Konuşkan bir Diyarbakırlı bulmuşken, “Babacan Diyarbakır’dan oy alır mı?” sorusunu da sordum. “Alır, niye almasın” karşılığını verdi. “Ama HDP” diyecek oldum, “O başka” dedi, “Biz yine oyumuzu partimize vereceğiz. O da gitsin AKP’nin oylarını alsın.”
Adam, bilmiyorum neden, bunları söylerken ağır adımlarla ilçe binasının önündeki kalabalığa doğru yürüdü. Belki onlara da söyleyecek sözleri vardı.

YİNE BİZ BİZE KALIYORUZ

Ben de Nebi Cami’nin duvarı dibindeki ayakkabı tamircilerinin, boyacılarının yanına gittim. Ayakkabı tamircisi, 10 metre ötedeki kalabalıktan gözlerini almadan, “İşte böyle geliyorlar, kalabalık yapıyorlar, sonra da gidiyorlar” dedi. Sonra bana döndü, “Sonra, yine biz bize kalıyoruz” diyerek güldü.
Doğru söylüyordu. Adam, yaz kış demeden 30 yıldır bu duvarın dibinde türlü ayakkabılar tamir etmiş, boyamıştı. Kimler gelip geçmişti buradan, kimler ne vaatlerde bulunmuştu, hepsine tanıklık etmişti. Sonunda kalabalık dağılmış, Diyarbakır kendi dertleriyle baş başa kalmıştı.
“Mahallelerimiz yıkıldı, milletvekillerimiz, belediye başkanlarımız tutuklandı. Hani ne oldu? Kim geldi bir şey dedi bunları yapanlara? Bu da konuşacak sonra gidecek” diyen ayakkabı boyacısına, DEVA Partisi’nin Diyarbakır’dan oy alıp alamayacağını da sordum. Adam, “Babacan da Davutoğlu da oy alır. Ama bizim oylara (HDP’nin oylarını kastediyor) bir şey olmaz. Bunlar yine AKP’nin oylarını alırlar” dedi.
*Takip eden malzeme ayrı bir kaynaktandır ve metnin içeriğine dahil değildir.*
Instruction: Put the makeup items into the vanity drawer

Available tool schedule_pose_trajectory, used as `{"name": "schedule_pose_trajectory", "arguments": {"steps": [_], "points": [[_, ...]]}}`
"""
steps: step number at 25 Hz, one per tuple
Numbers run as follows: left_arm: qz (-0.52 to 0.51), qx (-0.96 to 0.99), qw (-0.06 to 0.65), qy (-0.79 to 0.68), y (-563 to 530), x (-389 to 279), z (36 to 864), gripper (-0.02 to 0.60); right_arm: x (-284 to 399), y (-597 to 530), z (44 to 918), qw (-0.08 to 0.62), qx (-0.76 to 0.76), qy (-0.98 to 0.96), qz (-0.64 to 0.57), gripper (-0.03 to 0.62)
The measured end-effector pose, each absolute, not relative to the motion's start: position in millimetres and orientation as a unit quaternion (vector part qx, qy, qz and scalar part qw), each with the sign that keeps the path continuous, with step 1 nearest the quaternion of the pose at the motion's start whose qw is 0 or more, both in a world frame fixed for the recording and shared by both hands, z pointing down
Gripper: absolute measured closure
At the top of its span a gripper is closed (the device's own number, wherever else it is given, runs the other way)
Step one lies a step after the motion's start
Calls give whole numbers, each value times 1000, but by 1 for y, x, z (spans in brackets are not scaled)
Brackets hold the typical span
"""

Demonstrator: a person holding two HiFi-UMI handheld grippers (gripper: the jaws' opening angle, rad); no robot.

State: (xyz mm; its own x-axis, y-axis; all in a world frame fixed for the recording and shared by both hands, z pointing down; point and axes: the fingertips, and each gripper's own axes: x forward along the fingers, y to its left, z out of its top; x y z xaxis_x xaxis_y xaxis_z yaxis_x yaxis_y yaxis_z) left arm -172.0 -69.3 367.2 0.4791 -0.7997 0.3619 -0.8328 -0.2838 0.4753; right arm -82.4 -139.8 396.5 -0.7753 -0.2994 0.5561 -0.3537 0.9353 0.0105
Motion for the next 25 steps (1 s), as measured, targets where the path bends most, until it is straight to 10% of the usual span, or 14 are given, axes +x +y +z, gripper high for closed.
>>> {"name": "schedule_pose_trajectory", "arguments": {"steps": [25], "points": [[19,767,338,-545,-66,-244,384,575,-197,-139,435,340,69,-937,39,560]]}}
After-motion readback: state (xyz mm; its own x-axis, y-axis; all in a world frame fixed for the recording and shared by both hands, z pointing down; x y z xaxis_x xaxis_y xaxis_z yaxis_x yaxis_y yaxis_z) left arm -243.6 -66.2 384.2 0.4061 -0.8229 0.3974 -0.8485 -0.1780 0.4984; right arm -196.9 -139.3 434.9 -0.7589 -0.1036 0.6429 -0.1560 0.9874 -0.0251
İNŞALLAH ÖTEKİLER GİBİ OLMAZSINIZ

Babacan gecikmeli de olsa geldi Gazi Caddesi’ne. Etrafında birkaç koruma polisi ve partililer vardı sadece. İktidar partisinin bakanları, milletvekilleri hatta kayyımların etrafını çevreleyen polis ordusu yoktu.
Ulu Cami’ye kadar esnafla ve yurttaşlarla konuşarak ilerledi Babacan.
Fotoğraf çekmek için çıktığım yüksekçe yerde genç bir Diyarbakırlı, Babacan’a seslendi, “İnşallah ötekilere benzemezsiniz” diyerek. Babacan, o kalabalığın içinden bu sesi duydu, dönüp “İnşallah” karşılığını verdi.
“Seni duydu” dedim genç adama. “Duydu ama inşallah diğerleri gibi unutmaz abê. Daha uçakta unutuyorlar verdikleri sözleri” dedi.
İnşallahla maşallahla işlerin yürümediğini öğrenmişti adam. İnşallahı alışılmış bir temenni biçimi olarak kullanmıştı. İnsan, Babacan’ın da inşallahı adamın kullandığına benzer bir alışkanlıkla kullanmamış olmasını temenni ediyor...

BABACAN VE DEMİRTAŞ

Ulu Cami meydanındaki kûrsîlerde oturup çay içti Babacan, simit yedi. Etrafında toplananlarla uzun uzun sohbet etti. Sakızcı Memo gür sesiyle Babacan’ın lehine birkaç slogan attı ve harçlığı kaptı.
Babacan akşam namazı için camiye gitmeden önce ben de yan tarafta yorgunluk çayı içtim. Yaşlı bir adam yanımda dikilmiş, Babacan’dan yana bakıyordu. Kalabalıktan rahatsız olmuş gibiydi. “Meydanı aldılar elinizden” dedim. Hemen itiraz etti adam, “Burası bizimdir “ dedi. “Bunlar gelirler giderler. Bu meydan da bu memlekette bizim.”
Gençten biri, Ali Babacan’ı Selahattin Demirtaş’a benzettiğini söyledi. Nasıl benzetmişti Babacan ile Demirtaş’ı? “İkisi de genç ya, o yüzden benzettim” dedi. Sonra aklından geçenleri paylaştı: “İkisi bir araya gelse, Demirtaş işin siyasi sorununu, Babacan da ekonomi sorununu çözse ne iyi olur.”
Uzak bir ihtimal değilmiş gibi aklından geçenleri sıralayan genç adam, Kemal Kılıçdaroğlu için de bir rol düşündü ama bulamayınca, “O da yapar bişeyler” demekle yetindi.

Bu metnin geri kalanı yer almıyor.